When you make a documentary, get ready for a long ride. Especially when you’re going to do a real deep dive dig. Whether you’re going to do boots on the ground and you’re embedding the subject matter, whatever it is. Or you’re going to do a deep archaeological dig into the archives if someone has passed, and that’s what I had to do.

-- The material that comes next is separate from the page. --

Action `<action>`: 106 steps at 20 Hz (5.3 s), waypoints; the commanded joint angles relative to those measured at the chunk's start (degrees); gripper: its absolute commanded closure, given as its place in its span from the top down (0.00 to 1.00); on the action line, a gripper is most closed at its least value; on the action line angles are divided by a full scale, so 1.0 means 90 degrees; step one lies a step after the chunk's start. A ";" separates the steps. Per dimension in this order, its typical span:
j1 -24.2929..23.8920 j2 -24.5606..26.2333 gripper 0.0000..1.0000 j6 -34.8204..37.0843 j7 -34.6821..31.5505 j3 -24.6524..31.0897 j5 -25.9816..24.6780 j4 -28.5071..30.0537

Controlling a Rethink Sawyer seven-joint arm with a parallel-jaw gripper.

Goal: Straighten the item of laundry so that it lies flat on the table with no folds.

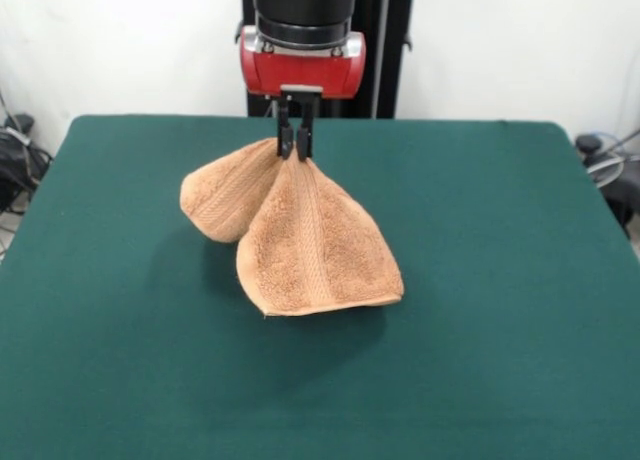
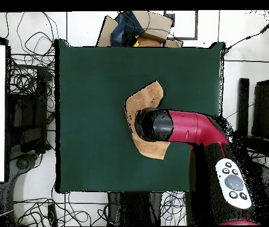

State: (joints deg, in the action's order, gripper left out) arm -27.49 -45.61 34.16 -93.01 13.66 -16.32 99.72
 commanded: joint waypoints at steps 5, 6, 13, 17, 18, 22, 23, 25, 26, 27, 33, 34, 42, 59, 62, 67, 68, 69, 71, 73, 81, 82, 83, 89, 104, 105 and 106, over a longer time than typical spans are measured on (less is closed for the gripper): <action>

Get ready for the long haul because documentaries aren’t easily funded. Unless you have a track record and the funding is there. When you’re doing somebody and there’s never been anything done. She was a woman who speaks truth to power. Nothing had been done. I wonder why. She was a woman who speaks truth to power. I say it again. So, you have to be prepared for the long haul, and you have to find the money to be able to sustain yourself. That in itself is part of the journey. I think as a creative person; I look at each project as its own living breathing entity. This had a life of its own, you have to get out of your own way and allow it to take its own trajectory. You always have a sense of purpose, and you have to make an effort. At some point, there is an energy of its own.

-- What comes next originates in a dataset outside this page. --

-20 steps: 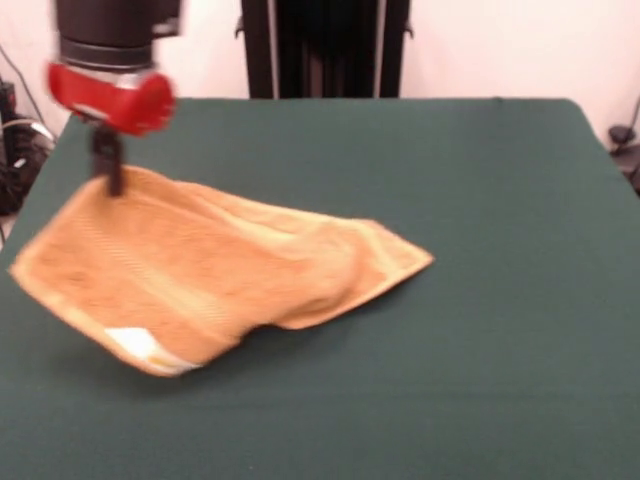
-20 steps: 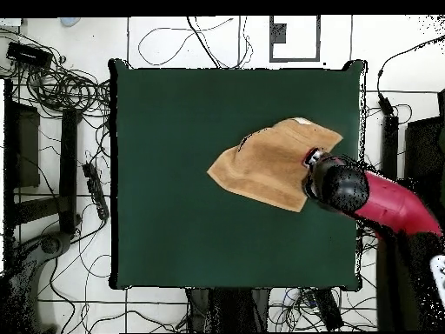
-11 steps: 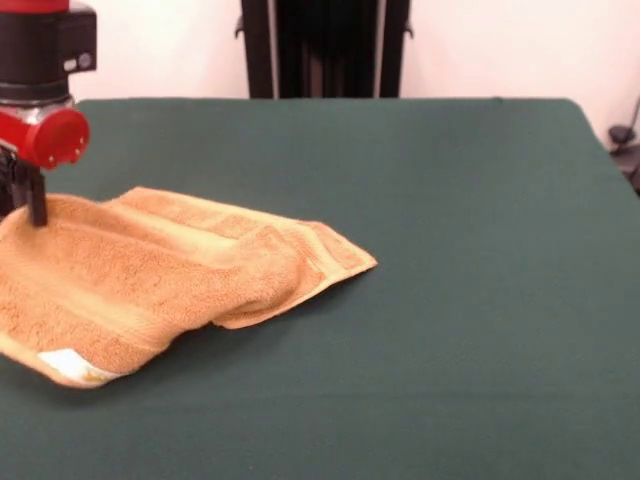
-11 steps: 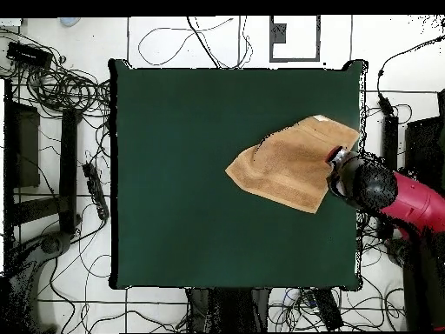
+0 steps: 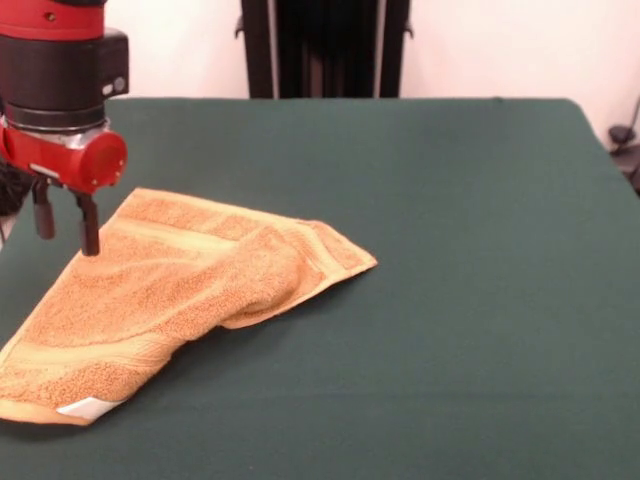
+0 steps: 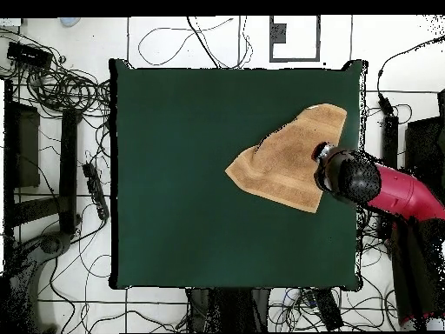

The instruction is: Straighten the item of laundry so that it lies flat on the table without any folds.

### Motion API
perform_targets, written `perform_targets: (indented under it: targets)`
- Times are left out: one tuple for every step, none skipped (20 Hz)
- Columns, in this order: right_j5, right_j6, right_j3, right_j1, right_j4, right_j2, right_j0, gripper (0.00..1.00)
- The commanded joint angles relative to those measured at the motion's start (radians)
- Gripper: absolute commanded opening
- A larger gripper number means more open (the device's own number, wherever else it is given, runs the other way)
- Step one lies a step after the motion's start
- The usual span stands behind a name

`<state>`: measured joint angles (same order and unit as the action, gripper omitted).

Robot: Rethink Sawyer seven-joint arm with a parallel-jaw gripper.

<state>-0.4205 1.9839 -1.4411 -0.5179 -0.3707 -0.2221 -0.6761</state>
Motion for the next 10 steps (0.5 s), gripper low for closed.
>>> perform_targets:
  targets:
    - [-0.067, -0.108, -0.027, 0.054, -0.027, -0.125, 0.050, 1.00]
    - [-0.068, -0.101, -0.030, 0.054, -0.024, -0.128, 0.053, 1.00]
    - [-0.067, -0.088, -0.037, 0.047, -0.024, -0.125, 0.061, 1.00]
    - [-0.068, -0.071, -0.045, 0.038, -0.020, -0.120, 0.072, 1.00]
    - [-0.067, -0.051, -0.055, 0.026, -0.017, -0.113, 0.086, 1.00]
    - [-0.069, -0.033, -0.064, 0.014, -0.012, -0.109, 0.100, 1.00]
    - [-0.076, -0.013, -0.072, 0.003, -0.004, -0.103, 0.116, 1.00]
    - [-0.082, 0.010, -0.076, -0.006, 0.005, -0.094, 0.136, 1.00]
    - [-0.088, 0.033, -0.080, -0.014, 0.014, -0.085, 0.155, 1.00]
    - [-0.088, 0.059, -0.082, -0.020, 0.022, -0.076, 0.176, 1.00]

We couldn’t find money, but as soon as we stepped out of the way, it had its own trajectory. Right in 2015 when we did our Kickstarter campaign, I said, “Molly is driving this bus and I’m just thrilled to be on this ride.” That’s true. If you look at the trajectory – I had a rough cut a year ago. August 28. We submitted it to Sundance. I’d been culling it to get it to where I wanted it to be. I had no expectations at all for Sundance. We submitted it to SXSW. A week after the mid-terms, we got a phone call from Sundance. I’d say someone is driving the bus. The trajectory is unbelievable. Here we are about to roll out. We rolled out nationwide on August 30th, and that happens to be Molly Ivin’s 75th birthday. Isn’t that weird?
That’s so crazy.
The time is so right. She is a call to action, and it’s a really important one.
I love what she brought to democracy and politics. You talked about culling the material, how do you even cull that to bring your narrative?
That is always a process. I’ve worked in TV where I didn’t have time. It’s like you’re on a track, you have a team of people working with you, and you don’t have time to sit with it and to really find the nuggets to do the deep dive. When you’re a teeny team, it takes time.
Documentaries mostly come together in post. You’ll be culling it down by themes. There’s a storyline I look at, is it a biopic? Is it a story about someone’s life? I do index cards. I do colored index cards based on themes, childhood, the private Molly. I look at courage, speaking truth to power, and alcoholism. Around 2014, there were certain media companies, and two or three people said, it’s a biopic, she’s dead and we’re not interested. We looked at each other, and I started thinking about how to restructure it. Finally, in 2018, I was about to bring on an editor because I’d been editing everything myself. Monique Zavistovski and I finished each other’s sentence; she’s who I brought on.
I had lunch with Kate, who’s an editor, and she had finished her salad. She said, “What’s wrong with a biopic?” RBG had just come out. So had Won’t You Be My Neighbor. I said, “Nothing.” It was like she had released me from my self-imposed prison. I got on a plane to New York, and I jotted it down and the structure poured out of me. I had boards and I went back to the first one, and that’s the film you see today.
Making a film is a process and you have to go through the pain of the process.
It was just so fascinating to watch and learn about Molly. What was it like to bring Molly home to SXSW?
It was one of the greatest moments. That screening was at 11.30 in the morning. It was sold out. Many people hadn’t seen each other since Molly’s memorial. The longing and yearning were a triumphant opening of everyone’s hearts. Molly was there. She was so present. It was the greatest moment. It was amazing to bring her home to her family and friends. You could hear sobbing.